__TASK ITEM__.
Set down, exactly as written, every line from the top of the records below to the line containing "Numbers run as", both ends included, and no others.

• • • •

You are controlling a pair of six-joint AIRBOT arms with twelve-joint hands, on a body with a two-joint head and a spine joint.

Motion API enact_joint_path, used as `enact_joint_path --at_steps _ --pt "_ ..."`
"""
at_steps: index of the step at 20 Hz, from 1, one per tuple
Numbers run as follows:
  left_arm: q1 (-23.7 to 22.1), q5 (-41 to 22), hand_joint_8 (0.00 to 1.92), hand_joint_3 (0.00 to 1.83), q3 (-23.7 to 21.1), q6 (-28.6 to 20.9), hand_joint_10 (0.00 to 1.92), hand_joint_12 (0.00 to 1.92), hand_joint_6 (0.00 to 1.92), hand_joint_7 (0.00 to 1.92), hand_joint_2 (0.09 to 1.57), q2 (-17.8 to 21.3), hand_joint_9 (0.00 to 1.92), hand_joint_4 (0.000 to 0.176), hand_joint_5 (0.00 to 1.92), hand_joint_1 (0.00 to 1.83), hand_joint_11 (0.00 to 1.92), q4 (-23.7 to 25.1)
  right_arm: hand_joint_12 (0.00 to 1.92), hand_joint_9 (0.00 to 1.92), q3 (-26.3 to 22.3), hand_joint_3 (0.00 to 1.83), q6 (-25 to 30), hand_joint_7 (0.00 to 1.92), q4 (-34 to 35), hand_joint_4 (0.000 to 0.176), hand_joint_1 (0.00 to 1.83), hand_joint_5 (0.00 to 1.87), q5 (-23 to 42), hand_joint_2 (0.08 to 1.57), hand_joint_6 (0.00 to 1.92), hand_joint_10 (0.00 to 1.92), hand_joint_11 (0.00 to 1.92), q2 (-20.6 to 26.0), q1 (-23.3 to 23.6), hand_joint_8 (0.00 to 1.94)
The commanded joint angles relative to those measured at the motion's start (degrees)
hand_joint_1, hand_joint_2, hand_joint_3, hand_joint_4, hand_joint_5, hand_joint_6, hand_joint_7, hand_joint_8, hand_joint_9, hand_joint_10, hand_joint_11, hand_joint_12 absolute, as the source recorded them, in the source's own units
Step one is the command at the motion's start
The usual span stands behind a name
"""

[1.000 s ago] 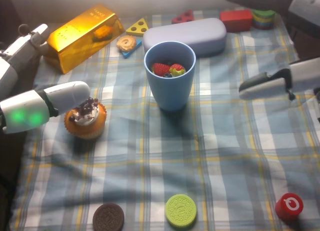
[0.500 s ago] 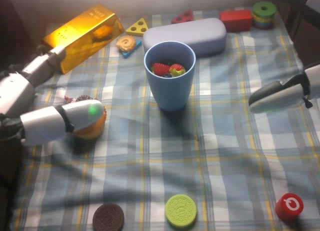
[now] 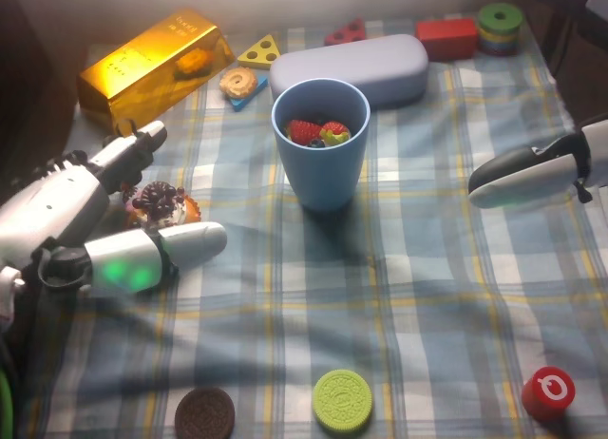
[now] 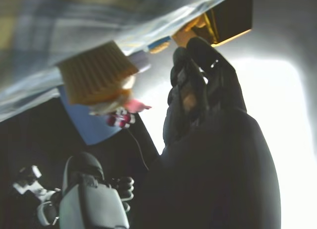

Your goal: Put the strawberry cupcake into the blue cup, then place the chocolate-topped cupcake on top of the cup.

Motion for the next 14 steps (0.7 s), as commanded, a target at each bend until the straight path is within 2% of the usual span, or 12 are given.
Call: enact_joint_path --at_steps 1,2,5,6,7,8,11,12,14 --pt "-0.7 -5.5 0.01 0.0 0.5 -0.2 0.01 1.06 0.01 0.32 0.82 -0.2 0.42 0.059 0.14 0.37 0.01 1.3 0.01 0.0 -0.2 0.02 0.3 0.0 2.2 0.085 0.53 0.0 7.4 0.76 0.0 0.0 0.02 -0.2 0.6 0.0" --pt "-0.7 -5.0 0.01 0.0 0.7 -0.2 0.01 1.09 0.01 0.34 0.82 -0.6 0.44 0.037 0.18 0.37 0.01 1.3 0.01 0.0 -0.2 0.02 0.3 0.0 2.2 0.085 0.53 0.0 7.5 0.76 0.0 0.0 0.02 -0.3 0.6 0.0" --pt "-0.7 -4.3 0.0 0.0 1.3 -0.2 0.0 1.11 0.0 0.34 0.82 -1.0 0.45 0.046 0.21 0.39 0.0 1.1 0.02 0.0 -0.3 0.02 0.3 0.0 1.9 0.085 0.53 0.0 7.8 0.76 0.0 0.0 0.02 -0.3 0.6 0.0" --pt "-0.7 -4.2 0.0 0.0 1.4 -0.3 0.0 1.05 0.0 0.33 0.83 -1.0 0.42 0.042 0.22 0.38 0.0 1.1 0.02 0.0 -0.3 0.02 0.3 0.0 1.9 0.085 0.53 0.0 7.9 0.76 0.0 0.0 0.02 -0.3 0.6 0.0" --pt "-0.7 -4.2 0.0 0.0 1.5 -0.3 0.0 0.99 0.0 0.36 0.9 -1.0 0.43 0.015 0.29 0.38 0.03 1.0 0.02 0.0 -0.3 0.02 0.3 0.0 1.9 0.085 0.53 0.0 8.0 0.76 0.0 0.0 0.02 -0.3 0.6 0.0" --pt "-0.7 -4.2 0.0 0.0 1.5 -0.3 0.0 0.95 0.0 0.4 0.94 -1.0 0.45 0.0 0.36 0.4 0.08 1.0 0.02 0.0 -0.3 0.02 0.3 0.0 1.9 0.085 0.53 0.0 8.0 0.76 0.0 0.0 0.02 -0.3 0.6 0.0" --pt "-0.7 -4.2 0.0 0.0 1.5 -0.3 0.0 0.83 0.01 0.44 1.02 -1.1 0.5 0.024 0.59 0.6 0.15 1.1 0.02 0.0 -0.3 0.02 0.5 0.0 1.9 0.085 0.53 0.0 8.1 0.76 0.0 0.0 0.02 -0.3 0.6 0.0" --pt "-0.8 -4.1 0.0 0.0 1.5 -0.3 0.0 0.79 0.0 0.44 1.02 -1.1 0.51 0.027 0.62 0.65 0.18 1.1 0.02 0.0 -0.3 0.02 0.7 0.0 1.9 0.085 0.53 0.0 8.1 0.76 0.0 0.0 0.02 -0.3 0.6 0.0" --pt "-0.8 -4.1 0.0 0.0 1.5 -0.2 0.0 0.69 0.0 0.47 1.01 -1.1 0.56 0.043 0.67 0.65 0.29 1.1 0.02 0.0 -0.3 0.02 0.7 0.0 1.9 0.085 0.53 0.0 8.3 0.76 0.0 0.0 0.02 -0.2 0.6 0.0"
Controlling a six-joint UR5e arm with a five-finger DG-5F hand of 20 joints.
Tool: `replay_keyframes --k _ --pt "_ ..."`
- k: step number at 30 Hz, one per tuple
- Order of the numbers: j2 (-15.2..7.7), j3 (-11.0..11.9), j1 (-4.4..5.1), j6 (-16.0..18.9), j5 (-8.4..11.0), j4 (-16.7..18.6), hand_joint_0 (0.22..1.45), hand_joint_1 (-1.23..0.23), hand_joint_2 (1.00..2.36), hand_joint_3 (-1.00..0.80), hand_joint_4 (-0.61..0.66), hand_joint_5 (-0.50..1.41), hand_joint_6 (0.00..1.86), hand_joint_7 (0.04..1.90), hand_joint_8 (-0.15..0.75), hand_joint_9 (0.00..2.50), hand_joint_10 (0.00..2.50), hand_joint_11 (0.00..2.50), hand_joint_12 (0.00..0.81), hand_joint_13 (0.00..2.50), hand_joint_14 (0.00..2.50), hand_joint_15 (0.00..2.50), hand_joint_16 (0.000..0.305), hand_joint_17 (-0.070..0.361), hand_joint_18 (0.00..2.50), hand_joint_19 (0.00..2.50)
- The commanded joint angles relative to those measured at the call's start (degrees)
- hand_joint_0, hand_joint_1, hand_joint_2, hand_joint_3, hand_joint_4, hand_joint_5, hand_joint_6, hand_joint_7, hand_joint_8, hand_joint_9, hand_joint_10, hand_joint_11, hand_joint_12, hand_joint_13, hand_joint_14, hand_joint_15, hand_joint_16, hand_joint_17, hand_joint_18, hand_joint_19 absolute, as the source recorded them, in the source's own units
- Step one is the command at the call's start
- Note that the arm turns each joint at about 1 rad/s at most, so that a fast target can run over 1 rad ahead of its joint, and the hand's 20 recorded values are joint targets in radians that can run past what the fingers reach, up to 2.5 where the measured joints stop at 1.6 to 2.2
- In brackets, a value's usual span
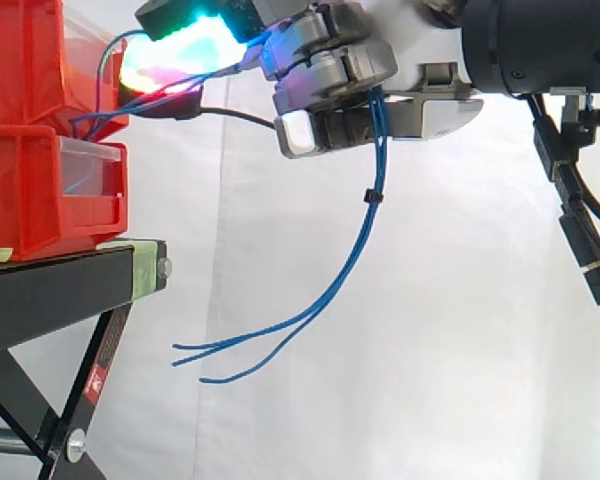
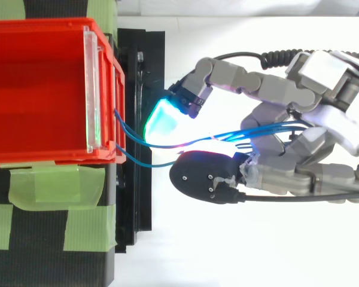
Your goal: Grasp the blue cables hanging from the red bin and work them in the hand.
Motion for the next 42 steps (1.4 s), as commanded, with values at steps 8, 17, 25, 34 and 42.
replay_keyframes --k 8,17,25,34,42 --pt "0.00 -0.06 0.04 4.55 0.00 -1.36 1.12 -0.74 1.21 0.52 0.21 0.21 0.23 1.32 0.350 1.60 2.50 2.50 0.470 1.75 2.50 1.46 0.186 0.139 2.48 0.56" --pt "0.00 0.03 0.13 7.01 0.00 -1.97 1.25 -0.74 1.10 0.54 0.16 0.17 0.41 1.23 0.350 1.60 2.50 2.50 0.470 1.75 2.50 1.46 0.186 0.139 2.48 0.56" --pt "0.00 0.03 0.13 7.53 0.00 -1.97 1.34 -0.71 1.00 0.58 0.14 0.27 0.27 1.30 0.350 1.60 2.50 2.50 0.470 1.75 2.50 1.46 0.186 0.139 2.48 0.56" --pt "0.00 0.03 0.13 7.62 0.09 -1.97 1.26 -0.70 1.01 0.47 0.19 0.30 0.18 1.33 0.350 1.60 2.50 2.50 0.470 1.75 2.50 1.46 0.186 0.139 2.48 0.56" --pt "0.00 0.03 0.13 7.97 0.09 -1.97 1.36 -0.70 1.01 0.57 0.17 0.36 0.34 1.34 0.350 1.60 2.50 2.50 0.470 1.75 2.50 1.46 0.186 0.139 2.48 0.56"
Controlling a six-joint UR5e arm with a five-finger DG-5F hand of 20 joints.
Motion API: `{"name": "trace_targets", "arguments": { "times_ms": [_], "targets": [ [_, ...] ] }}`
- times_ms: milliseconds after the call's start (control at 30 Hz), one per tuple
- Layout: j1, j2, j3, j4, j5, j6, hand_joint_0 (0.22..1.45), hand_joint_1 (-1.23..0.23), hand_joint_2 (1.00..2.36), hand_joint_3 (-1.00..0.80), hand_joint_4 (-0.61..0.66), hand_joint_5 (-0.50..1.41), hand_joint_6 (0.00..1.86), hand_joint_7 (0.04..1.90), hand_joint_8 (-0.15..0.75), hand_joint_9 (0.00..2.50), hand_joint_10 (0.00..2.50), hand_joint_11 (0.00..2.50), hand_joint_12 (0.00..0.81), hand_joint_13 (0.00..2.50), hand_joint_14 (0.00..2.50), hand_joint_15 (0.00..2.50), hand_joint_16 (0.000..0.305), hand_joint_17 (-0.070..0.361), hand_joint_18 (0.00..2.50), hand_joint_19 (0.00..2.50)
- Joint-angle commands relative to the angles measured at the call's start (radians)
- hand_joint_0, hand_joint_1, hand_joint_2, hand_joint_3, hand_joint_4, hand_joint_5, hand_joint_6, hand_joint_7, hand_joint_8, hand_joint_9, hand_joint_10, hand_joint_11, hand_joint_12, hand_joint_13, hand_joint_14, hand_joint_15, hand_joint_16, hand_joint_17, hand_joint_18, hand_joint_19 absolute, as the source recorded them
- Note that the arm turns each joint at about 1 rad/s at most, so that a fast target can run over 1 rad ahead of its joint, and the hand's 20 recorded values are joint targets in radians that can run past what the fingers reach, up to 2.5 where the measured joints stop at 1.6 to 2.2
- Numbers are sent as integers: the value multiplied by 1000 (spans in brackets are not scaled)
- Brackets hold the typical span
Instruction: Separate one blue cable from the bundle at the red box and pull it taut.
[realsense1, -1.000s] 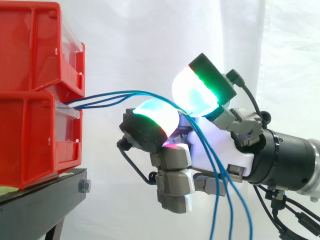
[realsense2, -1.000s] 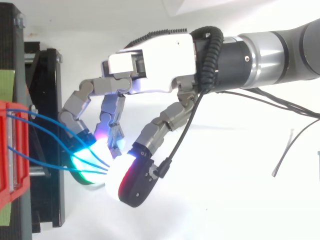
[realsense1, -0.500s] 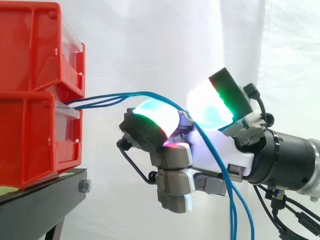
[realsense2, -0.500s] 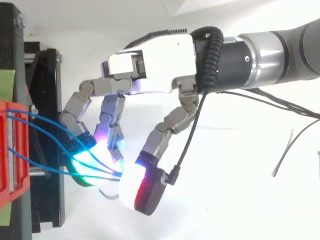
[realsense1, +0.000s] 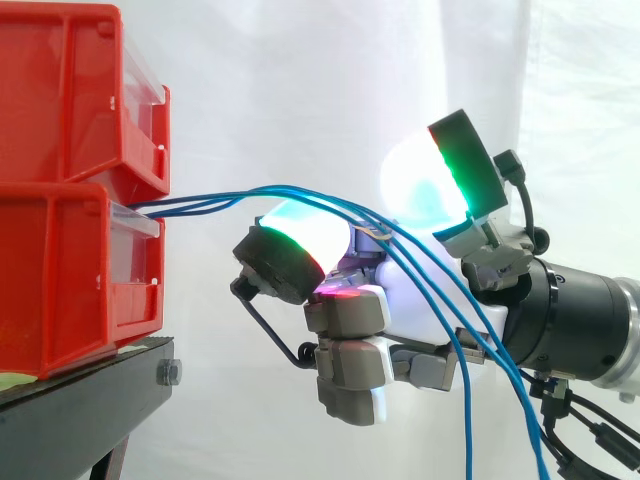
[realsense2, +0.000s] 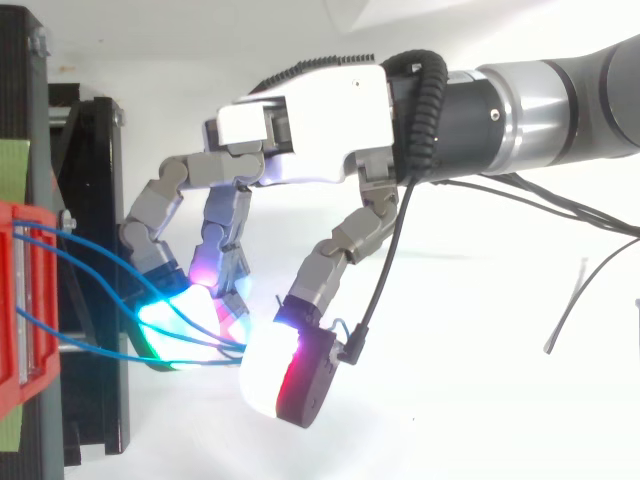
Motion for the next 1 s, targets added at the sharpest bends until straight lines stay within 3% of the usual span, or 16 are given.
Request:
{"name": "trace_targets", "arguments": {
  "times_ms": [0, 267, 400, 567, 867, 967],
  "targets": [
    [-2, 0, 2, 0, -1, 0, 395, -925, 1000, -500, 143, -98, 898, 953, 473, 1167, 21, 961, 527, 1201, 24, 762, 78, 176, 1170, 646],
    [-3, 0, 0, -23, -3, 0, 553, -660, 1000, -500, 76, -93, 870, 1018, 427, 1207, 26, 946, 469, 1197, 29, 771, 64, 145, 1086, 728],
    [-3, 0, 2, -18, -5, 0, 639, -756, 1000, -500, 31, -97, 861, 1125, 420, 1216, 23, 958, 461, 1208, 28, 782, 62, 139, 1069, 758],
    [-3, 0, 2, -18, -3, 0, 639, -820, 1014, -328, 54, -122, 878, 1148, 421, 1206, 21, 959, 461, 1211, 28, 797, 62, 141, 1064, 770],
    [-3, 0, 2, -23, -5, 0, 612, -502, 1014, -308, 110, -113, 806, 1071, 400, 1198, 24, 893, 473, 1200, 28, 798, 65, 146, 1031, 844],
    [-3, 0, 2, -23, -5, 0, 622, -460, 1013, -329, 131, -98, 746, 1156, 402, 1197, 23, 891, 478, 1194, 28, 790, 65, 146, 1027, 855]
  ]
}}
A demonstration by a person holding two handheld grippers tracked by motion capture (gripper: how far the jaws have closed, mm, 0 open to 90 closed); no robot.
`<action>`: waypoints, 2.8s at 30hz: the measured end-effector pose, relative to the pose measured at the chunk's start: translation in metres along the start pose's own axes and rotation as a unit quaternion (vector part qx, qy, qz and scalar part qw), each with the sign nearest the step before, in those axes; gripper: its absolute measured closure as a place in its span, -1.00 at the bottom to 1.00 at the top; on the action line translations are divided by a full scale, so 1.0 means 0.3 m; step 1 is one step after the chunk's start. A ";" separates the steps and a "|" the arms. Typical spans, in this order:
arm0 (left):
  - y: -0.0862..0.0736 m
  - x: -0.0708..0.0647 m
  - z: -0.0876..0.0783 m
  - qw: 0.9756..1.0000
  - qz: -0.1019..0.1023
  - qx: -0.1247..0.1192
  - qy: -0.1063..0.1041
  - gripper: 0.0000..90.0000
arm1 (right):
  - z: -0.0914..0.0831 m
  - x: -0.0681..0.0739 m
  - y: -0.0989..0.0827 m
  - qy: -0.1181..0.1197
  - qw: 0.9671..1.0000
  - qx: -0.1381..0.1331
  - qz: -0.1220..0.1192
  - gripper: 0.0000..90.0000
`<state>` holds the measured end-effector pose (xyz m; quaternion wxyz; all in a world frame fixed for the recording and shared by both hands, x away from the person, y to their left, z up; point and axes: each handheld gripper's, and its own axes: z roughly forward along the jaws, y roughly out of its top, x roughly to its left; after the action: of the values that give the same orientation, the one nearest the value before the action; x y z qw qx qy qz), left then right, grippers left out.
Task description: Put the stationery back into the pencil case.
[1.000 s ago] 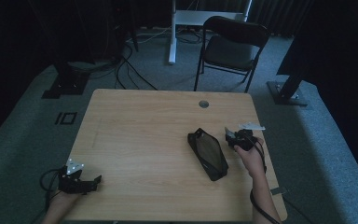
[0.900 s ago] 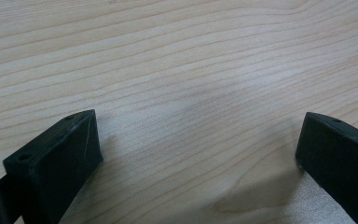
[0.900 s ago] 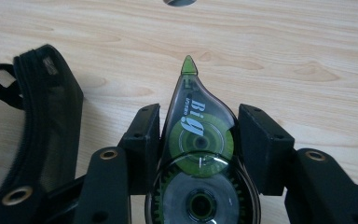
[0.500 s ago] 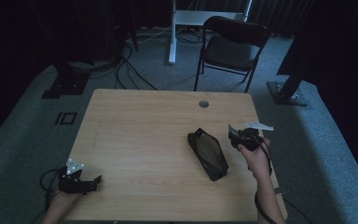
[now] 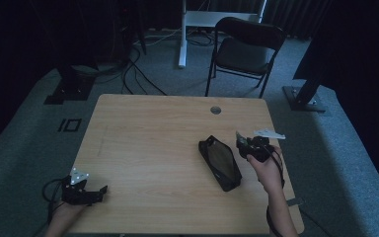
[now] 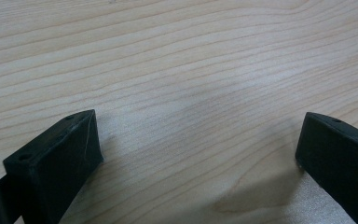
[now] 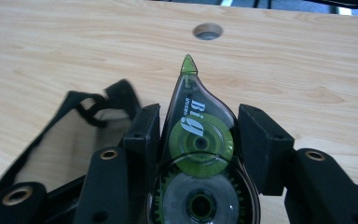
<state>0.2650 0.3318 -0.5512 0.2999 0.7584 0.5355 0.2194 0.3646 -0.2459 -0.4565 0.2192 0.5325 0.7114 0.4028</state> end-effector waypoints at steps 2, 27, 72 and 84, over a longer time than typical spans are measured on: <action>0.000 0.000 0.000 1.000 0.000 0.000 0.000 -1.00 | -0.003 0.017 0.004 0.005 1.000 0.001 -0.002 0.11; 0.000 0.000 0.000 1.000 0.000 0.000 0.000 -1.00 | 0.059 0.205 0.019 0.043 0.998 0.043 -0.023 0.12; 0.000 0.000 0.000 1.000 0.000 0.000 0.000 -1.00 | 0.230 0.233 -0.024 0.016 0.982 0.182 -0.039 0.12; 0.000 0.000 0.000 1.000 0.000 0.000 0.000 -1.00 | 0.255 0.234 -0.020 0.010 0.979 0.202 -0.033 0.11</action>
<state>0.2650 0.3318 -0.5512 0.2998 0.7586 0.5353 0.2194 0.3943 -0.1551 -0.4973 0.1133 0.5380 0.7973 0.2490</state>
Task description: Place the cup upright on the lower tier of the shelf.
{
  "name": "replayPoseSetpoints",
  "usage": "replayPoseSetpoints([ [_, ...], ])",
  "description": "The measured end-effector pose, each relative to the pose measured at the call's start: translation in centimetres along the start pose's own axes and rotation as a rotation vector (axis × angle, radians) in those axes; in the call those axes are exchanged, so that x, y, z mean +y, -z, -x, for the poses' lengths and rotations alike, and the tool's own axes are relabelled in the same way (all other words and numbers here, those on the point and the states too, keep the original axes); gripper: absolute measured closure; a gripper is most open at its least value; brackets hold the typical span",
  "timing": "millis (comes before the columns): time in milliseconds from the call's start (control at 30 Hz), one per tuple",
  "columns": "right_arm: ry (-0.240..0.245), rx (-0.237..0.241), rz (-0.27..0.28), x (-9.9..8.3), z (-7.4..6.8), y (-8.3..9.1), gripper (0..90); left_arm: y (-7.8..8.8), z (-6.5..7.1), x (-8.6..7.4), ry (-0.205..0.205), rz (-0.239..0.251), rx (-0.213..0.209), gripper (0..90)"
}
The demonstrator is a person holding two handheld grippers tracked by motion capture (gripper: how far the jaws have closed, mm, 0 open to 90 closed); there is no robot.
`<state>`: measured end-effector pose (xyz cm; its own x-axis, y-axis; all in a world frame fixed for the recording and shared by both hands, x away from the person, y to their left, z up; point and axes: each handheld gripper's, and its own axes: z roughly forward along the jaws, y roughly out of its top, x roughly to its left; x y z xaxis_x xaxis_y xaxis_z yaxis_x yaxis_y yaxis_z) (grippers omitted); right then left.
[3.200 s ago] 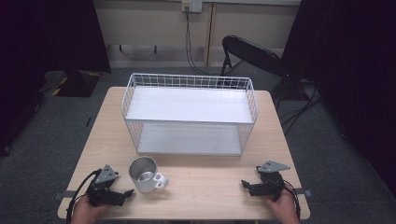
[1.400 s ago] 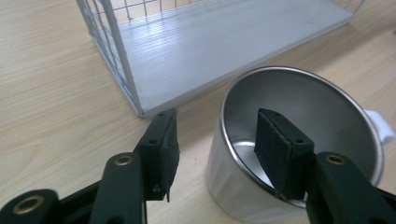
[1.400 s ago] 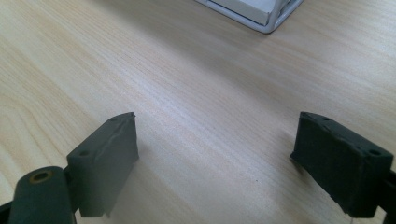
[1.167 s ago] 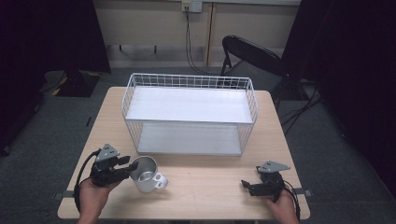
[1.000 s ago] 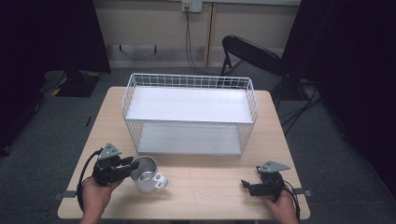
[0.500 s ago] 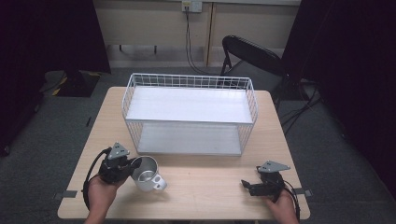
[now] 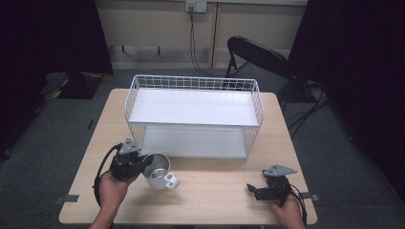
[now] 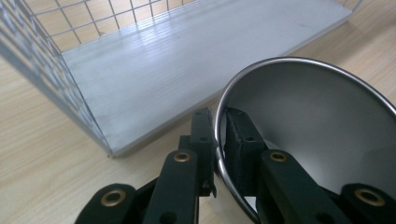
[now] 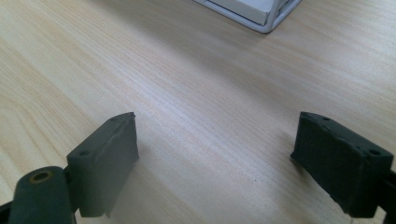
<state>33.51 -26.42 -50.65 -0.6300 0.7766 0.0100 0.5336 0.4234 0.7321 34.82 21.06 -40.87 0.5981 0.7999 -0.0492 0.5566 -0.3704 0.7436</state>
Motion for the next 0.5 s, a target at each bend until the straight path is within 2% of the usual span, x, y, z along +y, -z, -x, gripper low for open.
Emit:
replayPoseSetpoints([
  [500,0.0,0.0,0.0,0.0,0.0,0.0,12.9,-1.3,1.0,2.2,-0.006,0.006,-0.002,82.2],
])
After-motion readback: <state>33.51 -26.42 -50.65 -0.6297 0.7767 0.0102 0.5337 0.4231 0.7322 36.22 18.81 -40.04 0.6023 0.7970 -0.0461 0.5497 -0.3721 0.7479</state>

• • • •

__WRITTEN RESPONSE__.
You are controlling a pair of six-joint AIRBOT arms with twelve-joint hands, on a body with a two-joint head and a spine joint.

Motion API enact_joint_path, used as `enact_joint_path --at_steps _ --pt "_ ..."`
"""
at_steps: index of the step at 20 Hz, from 1, one per tuple
Numbers run as follows:

What the exercise asked for is now complete.